# Work order:
Copy the following data exactly and drop the pictures.

= = =

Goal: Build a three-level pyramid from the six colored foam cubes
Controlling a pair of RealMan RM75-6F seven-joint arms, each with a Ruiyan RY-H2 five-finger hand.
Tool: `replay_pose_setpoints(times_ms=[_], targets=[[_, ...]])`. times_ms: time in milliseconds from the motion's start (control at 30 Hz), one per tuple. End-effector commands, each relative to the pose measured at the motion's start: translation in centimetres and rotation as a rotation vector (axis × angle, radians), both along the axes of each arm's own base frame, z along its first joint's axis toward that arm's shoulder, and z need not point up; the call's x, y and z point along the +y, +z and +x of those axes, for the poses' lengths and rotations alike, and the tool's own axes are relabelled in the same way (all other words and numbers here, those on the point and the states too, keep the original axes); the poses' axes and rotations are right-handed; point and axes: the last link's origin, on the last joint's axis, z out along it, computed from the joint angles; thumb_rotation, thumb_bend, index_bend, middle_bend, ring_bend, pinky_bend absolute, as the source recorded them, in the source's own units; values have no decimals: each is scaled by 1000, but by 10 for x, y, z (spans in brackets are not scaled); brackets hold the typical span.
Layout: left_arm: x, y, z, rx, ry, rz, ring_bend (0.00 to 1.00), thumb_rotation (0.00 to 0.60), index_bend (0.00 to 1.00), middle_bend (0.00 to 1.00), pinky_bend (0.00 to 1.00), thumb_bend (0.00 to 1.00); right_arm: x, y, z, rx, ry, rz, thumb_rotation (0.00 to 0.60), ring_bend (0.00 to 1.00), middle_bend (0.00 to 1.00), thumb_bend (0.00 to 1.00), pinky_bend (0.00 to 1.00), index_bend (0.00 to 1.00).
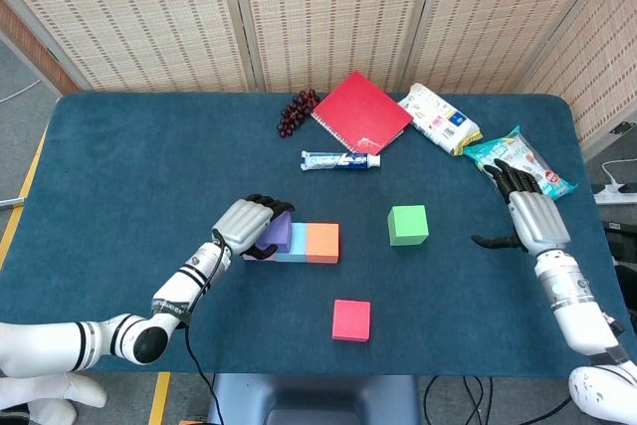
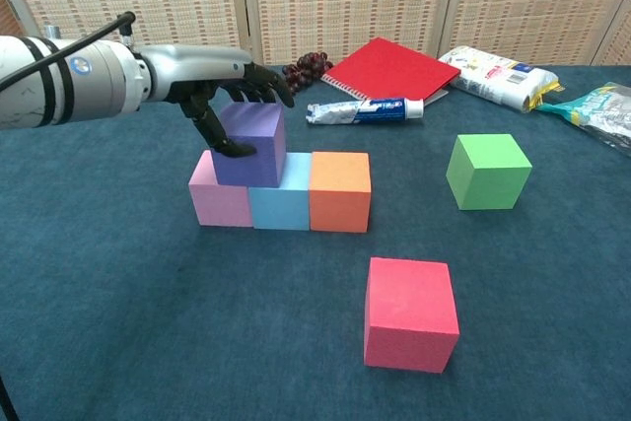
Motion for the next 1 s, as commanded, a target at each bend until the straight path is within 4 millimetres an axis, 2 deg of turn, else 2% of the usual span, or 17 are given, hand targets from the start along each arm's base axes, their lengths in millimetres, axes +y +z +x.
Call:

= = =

# Solution to this exercise:
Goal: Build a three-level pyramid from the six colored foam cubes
Controlling a pair of RealMan RM75-6F seven-joint arms, each with a Ruiyan RY-H2 five-finger hand.
Tool: `replay_pose_setpoints(times_ms=[_], targets=[[_, ...]])`. times_ms: time in milliseconds from the motion's start (control at 30 Hz), one per tuple. End-effector commands, each relative to the pose measured at the motion's start: translation in centimetres and rotation as a rotation vector (axis × angle, radians), both along the axes of each arm's own base frame, z along its first joint's axis toward that arm's shoulder, and z need not point up; the call's x, y and z point along the +y, +z and +x of those axes, for the poses' lengths and rotations alike, and the tool's own axes are relabelled in the same way (all other words and numbers here, those on the point and the states too, keep the original axes); the poses' axes and rotations are right-handed; point and axes: the last link's origin, on the last joint's axis, z out along it, computed from the joint angles; thumb_rotation, thumb_bend, index_bend, middle_bend, ring_bend, pinky_bend absolute, as the source recorded them, in the source's own units; values have no decimals: each is scaled by 1000, but by 10 for x, y, z (spans in brackets are not scaled); brackets hold the typical span.
Layout: left_arm: x, y, z, rx, ry, rz, ring_bend (0.00 to 1.00), thumb_rotation (0.00 to 0.60), index_bend (0.00 to 1.00), middle_bend (0.00 to 1.00), pinky_bend (0.00 to 1.00), thumb_bend (0.00 to 1.00); right_arm: x, y, z, rx, ry, rz, thumb_rotation (0.00 to 0.60), ring_bend (0.00 to 1.00), middle_bend (0.00 to 1.00), thumb_bend (0.00 to 1.00), pinky_bend (0.00 to 1.00), index_bend (0.00 to 1.00).
Motion for the next 1 s, as commanded, a target at each bend until the straight path is within 4 millimetres an axis, 2 deg of turn, else 2% of the usual span, or 17 are given, hand targets from the start along each arm's base axes, their lengths in millimetres, axes +y +z +x.
Call:

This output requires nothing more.